* Linear Programming	 15-451			11/05/03
* NP and NP-completeness

Questions about Linear Programming?  Here's an example of modeling a
problem as an LP:

   Modeling MULTICOMMODITY FLOW as a linear program.

   The multicommodity flow problem is just like the standard network flow
   problem except we have $p$ sources $s_1, \ldots, s_p$ and $p$ sinks
   $t_1, \ldots, t_p$.  The stuff flowing from $s_1$ has to go to $t_1$,
   the stuff from $s_2$ has to go to $t_2$, and so on.  For each sink
   $t_i$ we have a {\em demand} $d_i$.  (E.g., we need to get $d_1$
   trucks from $s_1$ to $t_1$, $d_2$ trucks from $s_2$ to $t_2$, and so
   on.)  Each directed edge has a capacity indicating the maximum
   total amount of traffic that can go on it.  Want to know if problem
   is feasible.
   
   How to set up as an LP?
   
   What are the variables? for each commodity i and each edge
      e we have a variable x_{ei}.  

   What are the constraints?
   - for all i, for all e, x_{ei} >=0.
   - for all e,  sum_i x_{ie} <= c_e.
   - for all i, for all v (except s_i,t_i), 
           sum_{e in in(v)} x_{ei} = sum_{e in out(v)} x_{ei}
   - for all i, sum_{e in in(t_i)} x_{ei} - sum_{e in out(t_i)} x_{ei} >= d_i
   
   in(v) means the set of edges going into v.


NP and NP-completeness
======================

Search vs Decision:

The Hamiltonian path problem is: given a graph G, is there are tour
that visits each vertex exactly once?  Why is the problem in NP?  How
could you use an algorithm that just answers yes or no to actually
*find* the tour?  This is called "reducing the search problem to the
decision problem".


Here is another interesting problem:

CIRCUIT-SAT: Given a circuit of NAND gates with a single output and no
loops (some of the inputs may be hardwired).  Question: is there a
setting of the inputs that causes the circuit to output 1?

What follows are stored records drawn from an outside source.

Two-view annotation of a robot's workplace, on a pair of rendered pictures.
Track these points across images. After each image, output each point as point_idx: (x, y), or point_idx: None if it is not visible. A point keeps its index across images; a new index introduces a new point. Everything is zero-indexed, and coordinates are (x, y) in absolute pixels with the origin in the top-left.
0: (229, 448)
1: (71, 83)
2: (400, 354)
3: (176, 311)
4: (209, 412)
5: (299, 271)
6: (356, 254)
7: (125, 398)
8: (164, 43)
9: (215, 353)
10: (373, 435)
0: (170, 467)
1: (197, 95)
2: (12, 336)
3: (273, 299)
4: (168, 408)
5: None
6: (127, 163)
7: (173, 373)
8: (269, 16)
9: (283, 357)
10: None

I claim that if we had an algorithm to solve this problem, then we
could solve solve ANY problem in NP.  Here's why (with a little
handwaving): Suppose some problem A is in NP.  That means there is a
polynomial-time verifier V that takes in an instance x and a
solution/proof y, and then checks to see if y is really a
solution/proof for x.  (E.g., x is a graph and y is a tour).  What it
means to "check" is that if x is a NO instance, then there should not
exist any y such that V(x,y)=1.  But, if x is a YES instance, then
there should exist some y that causes V(x,y) to output 1.  So, to
solve problem A, given some instance x, all we need to do is create a
circuit C_x such that C_x(y) = V(x,y).  If we think of V as a computer
program, we can do this (handwaving) by unrolling the loops of V, and
having each layer of the circuit encode one time step of V's
computation.  Remember from 15-251 that a computer is just NAND gates
with memory....  We then hardwire the "x" part of the input wires to
our given instance "x", producing the circuit C_x.  Given this, all we
now need to do is feed C_x into our supposed algorithm for
CIRCUIT-SAT, and see if it tells us whether some y exists such that
C_x(y)=1, solving problem A.

The above is a (handwavy) proof that CIRCUIT-SAT is NP-COMPLETE.  This
means that if you could solve this problem, then you can solve any
problem in NP.  Will see more of this in lecture on Thurs.

Now that we have one NP-complete problem, we can use it to show lots
of other problems are NP-complete too.